[Date Prev][Date Next][Thread Prev][Thread Next]
[Date Index]
[Thread Index]
- Subject: Re: Lua as a data description language
- From: Juergen Fuhrmann <fuhrmann@...>
- Date: Fri, 04 Jun 2004 11:30:43 +0200 (CEST)
Hi,
the bitching part of Lua is even worse...
Imagine you want to read in one huge array of doubles which you will
need in a C Array The best you can do is the following
Define
function load_array(lua_array)
local n=table.getn(lua_array)
local c_array=c_array_create(n)
local i
for i=1,n do c_array_set(c_array,i,lua_array[i]) end
return c_array
end
This uses C code bound to Lua (e.g. using tolua).

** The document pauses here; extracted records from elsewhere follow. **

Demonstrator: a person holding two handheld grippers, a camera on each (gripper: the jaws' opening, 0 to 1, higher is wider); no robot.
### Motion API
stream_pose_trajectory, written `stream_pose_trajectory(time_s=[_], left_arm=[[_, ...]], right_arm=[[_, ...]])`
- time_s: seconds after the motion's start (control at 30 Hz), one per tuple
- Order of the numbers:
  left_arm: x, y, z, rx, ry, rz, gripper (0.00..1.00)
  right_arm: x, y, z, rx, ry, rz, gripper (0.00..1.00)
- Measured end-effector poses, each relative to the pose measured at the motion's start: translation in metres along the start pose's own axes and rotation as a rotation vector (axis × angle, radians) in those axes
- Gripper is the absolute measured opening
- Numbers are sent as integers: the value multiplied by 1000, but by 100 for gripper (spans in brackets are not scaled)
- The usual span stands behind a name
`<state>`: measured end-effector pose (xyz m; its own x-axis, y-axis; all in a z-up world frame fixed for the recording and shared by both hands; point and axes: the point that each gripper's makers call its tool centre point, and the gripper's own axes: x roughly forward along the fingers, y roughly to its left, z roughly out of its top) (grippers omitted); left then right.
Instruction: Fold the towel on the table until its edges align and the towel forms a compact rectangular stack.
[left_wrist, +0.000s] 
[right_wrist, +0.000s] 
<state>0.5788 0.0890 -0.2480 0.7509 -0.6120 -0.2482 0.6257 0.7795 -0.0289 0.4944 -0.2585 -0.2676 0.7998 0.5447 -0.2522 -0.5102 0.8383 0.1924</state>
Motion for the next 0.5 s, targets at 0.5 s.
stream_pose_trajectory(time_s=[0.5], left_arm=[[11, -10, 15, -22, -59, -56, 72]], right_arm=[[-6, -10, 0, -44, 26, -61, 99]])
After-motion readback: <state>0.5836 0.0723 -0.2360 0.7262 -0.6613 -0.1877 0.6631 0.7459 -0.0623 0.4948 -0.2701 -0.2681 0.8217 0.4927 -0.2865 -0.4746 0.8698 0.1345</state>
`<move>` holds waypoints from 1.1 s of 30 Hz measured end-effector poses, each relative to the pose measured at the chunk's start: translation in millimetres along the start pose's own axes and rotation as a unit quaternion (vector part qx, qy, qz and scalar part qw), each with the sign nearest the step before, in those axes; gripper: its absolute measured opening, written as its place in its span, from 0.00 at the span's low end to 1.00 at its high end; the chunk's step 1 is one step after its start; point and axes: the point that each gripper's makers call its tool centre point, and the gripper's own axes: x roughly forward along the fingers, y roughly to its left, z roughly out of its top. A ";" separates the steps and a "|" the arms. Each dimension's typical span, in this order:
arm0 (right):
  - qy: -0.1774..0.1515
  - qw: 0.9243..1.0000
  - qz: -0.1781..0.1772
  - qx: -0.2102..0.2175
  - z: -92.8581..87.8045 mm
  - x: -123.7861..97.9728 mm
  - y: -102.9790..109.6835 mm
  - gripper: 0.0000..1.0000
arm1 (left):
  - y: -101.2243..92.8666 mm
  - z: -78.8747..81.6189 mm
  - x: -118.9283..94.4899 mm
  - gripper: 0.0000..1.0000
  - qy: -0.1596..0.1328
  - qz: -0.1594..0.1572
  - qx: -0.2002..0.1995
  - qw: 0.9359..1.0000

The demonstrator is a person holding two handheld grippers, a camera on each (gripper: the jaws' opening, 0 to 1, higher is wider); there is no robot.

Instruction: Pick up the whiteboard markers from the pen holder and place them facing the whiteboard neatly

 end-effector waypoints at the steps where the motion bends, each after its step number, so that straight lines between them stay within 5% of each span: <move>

c_array * c_array_create(int n);
void c_array_set(c_array *a, int i, double val);
Now you can write in the data file
a=load_array{1,2,3,5,12.33}
... lua code using a
But what happens when this file is read by Lua ?
1) The whole file is loaded into memory (?)
2) The file is translated to byte code doubling all the data
3) The bytecode is executed. Only then data gets where it is needed.
So all data enter the memory three (?, at least two) times while it is
needed only once. We speak here about 10^6 ... 10^7 values.
What about binary data in strings ? IMHO the proposed ascii representation
is much too long for this case. One could go with base64, though. But this
has IMHO considerable decoding overhead.
My workaround so far is a mechanism wich subdivides input files
into chunks separated by $ characters.
So the example above would be
a=c_array_create(5)
Data{a}
$
1
2
3
5
12.33
$
... lua code using a
[EOF]
When executed, the first chunk is loaded, byte compiled, executed.
The data statement internally tells how to parse the next chunk, and
where to put the data. Then, the middle chunk is parsed by another
parser (written by hand...) directly transferring the data into the C
array. The last chunk is again handled by Lua. Lua5 perfectly
supports this chunk handling. For Lua4 I published the lua_dolines
patch on the wiki.
To handle binary data, I do the following
a=c_array_create(5)
Data{a, encoding="native"}
$
/=)EPEJDPDJP°D!"
$
... lua code using a
[EOF]
where /=)EPEJDPDJP°D!" is _pure_ (not base64, but xdr) encoded binary
data. It is read directly read in by fread() without any overhead.
If you want portable binary files, you can use xdr encoding instead of
native. One could imagine base64 as well.
You also can write
Data{a, encoding="native", file="f", pos=12334}
Then data is taken from another file by the very same mechanism.
In reality, data sets a linehandler or a binhandler used to handle
the next chunk, which can be written in C or Lua.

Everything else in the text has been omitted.